Transparenz schaffen

Für eine Führungskraft ist es nützlich, systematisch vorzugehen und Klarheit über den Prozess – oft vom HR bereits definiert – zu haben. So können z. B. ver­schiedene Eskalationsstufen vorgesehen werden, welche dem Mitarbeitenden transparent kommuniziert werden:

  1. Klärungsgespräch
  2. Kritikgespräch
  3. Abmahnungsgespräch
  4. Kündigung

Dieses Vorgehen erleichtert nicht nur dem Vorgesetzten das Vorgehen in diesen komplexen Situationen, auch der kriti­sierte Mitarbeitende erkennt dadurch die Konsequenz seines Verhaltens. Am Ende jedes Gesprächs ist eine verbindliche und konkrete Vereinbarung zu treffen, die schriftlich festgehalten wird. Zusätzlich sollte ein Folgetermin in absehbarer Zeit festgelegt und das Gespräch mit einer zuversichtlichen Stimmung abgeschlos­sen werden.

Verantwortung für Entscheidungen

Die Führungsrolle erfordert eine umfas­sende Übernahme von Verantwortung für das Wohl der einzelnen Mitarbeitenden, des Teams und des Unternehmens. Diese Verantwortung beinhaltet auch die Pflicht, unangenehme Entscheidungen zu treffen. 

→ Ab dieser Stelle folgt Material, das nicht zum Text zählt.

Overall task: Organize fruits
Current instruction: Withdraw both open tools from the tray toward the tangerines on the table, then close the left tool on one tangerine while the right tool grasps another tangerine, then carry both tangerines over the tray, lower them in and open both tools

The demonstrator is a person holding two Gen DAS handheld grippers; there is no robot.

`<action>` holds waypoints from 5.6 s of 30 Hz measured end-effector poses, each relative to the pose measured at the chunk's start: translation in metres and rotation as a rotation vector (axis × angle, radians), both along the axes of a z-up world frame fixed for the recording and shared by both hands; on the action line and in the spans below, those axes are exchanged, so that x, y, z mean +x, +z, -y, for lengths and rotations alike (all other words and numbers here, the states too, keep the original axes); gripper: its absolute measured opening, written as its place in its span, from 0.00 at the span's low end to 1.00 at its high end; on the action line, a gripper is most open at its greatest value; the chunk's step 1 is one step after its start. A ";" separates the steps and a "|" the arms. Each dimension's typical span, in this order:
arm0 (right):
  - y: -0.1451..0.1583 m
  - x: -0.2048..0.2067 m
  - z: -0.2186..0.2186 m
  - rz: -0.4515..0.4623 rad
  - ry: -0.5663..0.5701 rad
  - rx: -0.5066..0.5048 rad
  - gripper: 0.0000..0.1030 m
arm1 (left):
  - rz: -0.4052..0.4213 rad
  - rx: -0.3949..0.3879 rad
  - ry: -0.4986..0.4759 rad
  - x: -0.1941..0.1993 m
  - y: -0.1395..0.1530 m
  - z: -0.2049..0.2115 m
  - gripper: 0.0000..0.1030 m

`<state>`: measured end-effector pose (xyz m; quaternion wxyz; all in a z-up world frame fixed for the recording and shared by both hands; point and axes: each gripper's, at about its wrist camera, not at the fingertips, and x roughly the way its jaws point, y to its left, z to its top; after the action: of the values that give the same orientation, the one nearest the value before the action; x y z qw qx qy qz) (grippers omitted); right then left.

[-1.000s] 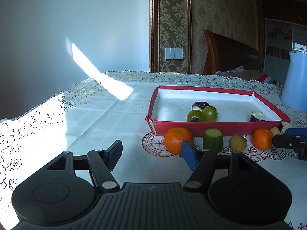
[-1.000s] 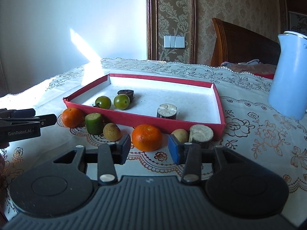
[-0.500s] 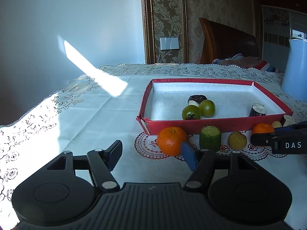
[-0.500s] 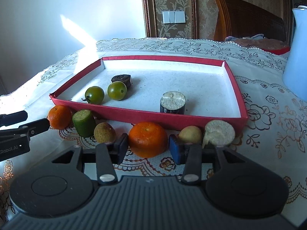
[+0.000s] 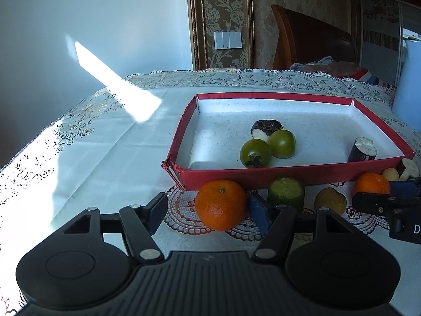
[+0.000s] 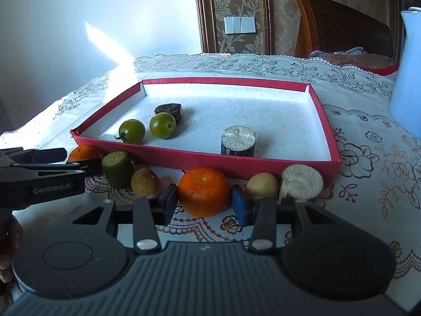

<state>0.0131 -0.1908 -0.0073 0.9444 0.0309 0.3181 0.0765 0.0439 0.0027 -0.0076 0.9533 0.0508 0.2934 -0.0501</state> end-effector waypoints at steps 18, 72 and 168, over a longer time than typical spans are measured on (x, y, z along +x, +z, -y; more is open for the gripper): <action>0.000 0.001 -0.005 -0.003 -0.006 -0.033 0.40 | -0.034 0.022 0.042 0.019 -0.002 0.010 0.65; -0.001 0.000 -0.021 -0.003 -0.066 -0.105 0.39 | -0.014 -0.002 0.021 0.015 -0.004 0.009 0.55; 0.034 0.022 -0.005 0.137 -0.066 -0.018 0.38 | 0.149 -0.040 0.056 0.016 0.035 0.034 0.41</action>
<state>0.0350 -0.1860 0.0265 0.9663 0.0277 0.2520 0.0445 0.0602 -0.0313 0.0273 0.9744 0.0270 0.2216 -0.0252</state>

Notabene: Keine Entscheidung ist auch eine Entscheidung – nur nicht die eige­ne –, und sie hat Konsequenzen. Immer. Dies vor Augen zu haben, hilft Führungs­kräften, ins Tun zu kommen und zielge­richtet zu handeln, auch wenn es Mut braucht.

Take Home Message

Die situative Führung erfordert von Füh­rungskräften Konzentration und vielfälti­ge Skills. Es ist erfolgsrelevant, sich aus­reichend Zeit für die Führungsaufgabe zu nehmen und Mitarbeitende individuell zu beachten sowie eine vertrauensvolle Beziehung mit ihnen aufzubauen. Füh­rungskräfte sollten ihre Zeit und Energie in engagierte Mitarbeitende investieren. Gleichzeitig müssen sie konsequent han­deln, wenn Mitarbeitende unmotiviert sind, um negative Auswirkungen auf das Team zu vermeiden. Zielführende Kom­munikation und transparente Prozesse sind entscheidend, um Probleme konse­quent anzugehen. Führungskräfte müs­sen Verantwortung übernehmen und be­reit sein, unangenehme Entscheidungen zu treffen, insbesondere im Umgang mit Low Performern.

FAQ: Situative Führung

Wie erkenne ich, ob ein Mitarbeitender nicht kann oder nicht will?

Eine genaue Analyse der Ursachen ist notwendig. Fehlen Kompetenzen, sind Weiterbildungen oder Unterstützung durch High Performer Massnahmen. Liegt das Problem in der Motivation, muss der Mitarbeitende Lösungen zur Wiedererlangung von Engagement einbringen, etwa durch neue Aufgaben.

Warum sollten High Performer genauso viel Aufmerksamkeit erhalten wie Low Performer?

High Performer binden oft weniger Zeit, sind aber essenziell für den Erfolg. Vernachlässigt man sie, weil eine unmotivierte Person 80 % der Energie absorbiert, riskiert man deren Abwanderung und den Verlust von Top-Leistung.

Was tun, wenn Motivation und Leistung dauerhaft fehlen?

Stimmen weder Motivation noch Leistung, bleibt oft nur der Weg, das Unternehmen verlassen zu lassen. Führungskräfte müssen bereit sein, unangenehme Entscheidungen zu treffen, um das Team zu schützen.

Wie strukturiere ich ein schwieriges Gespräch mit einem unmotivierten Mitarbeitenden?

Nutzen Sie transparente Eskalationsstufen wie Klärungs-, Kritik- und Abmahnungsgespräche. Jeder Schritt muss mündlich und schriftlich dokumentiert werden, mit klaren Vereinbarungen und Folgeterminen.

Welche Rolle spielt die Selbstreflexion der Führungskraft?

Die Führungskraft muss zuerst prüfen, ob sie selbst klar delegeiert, fair bewertet und ausreichend Feedback gegeben hat. Nur so kann sie objektiv die Ursachen für die mangelnde Leistung beim Mitarbeitenden identifizieren.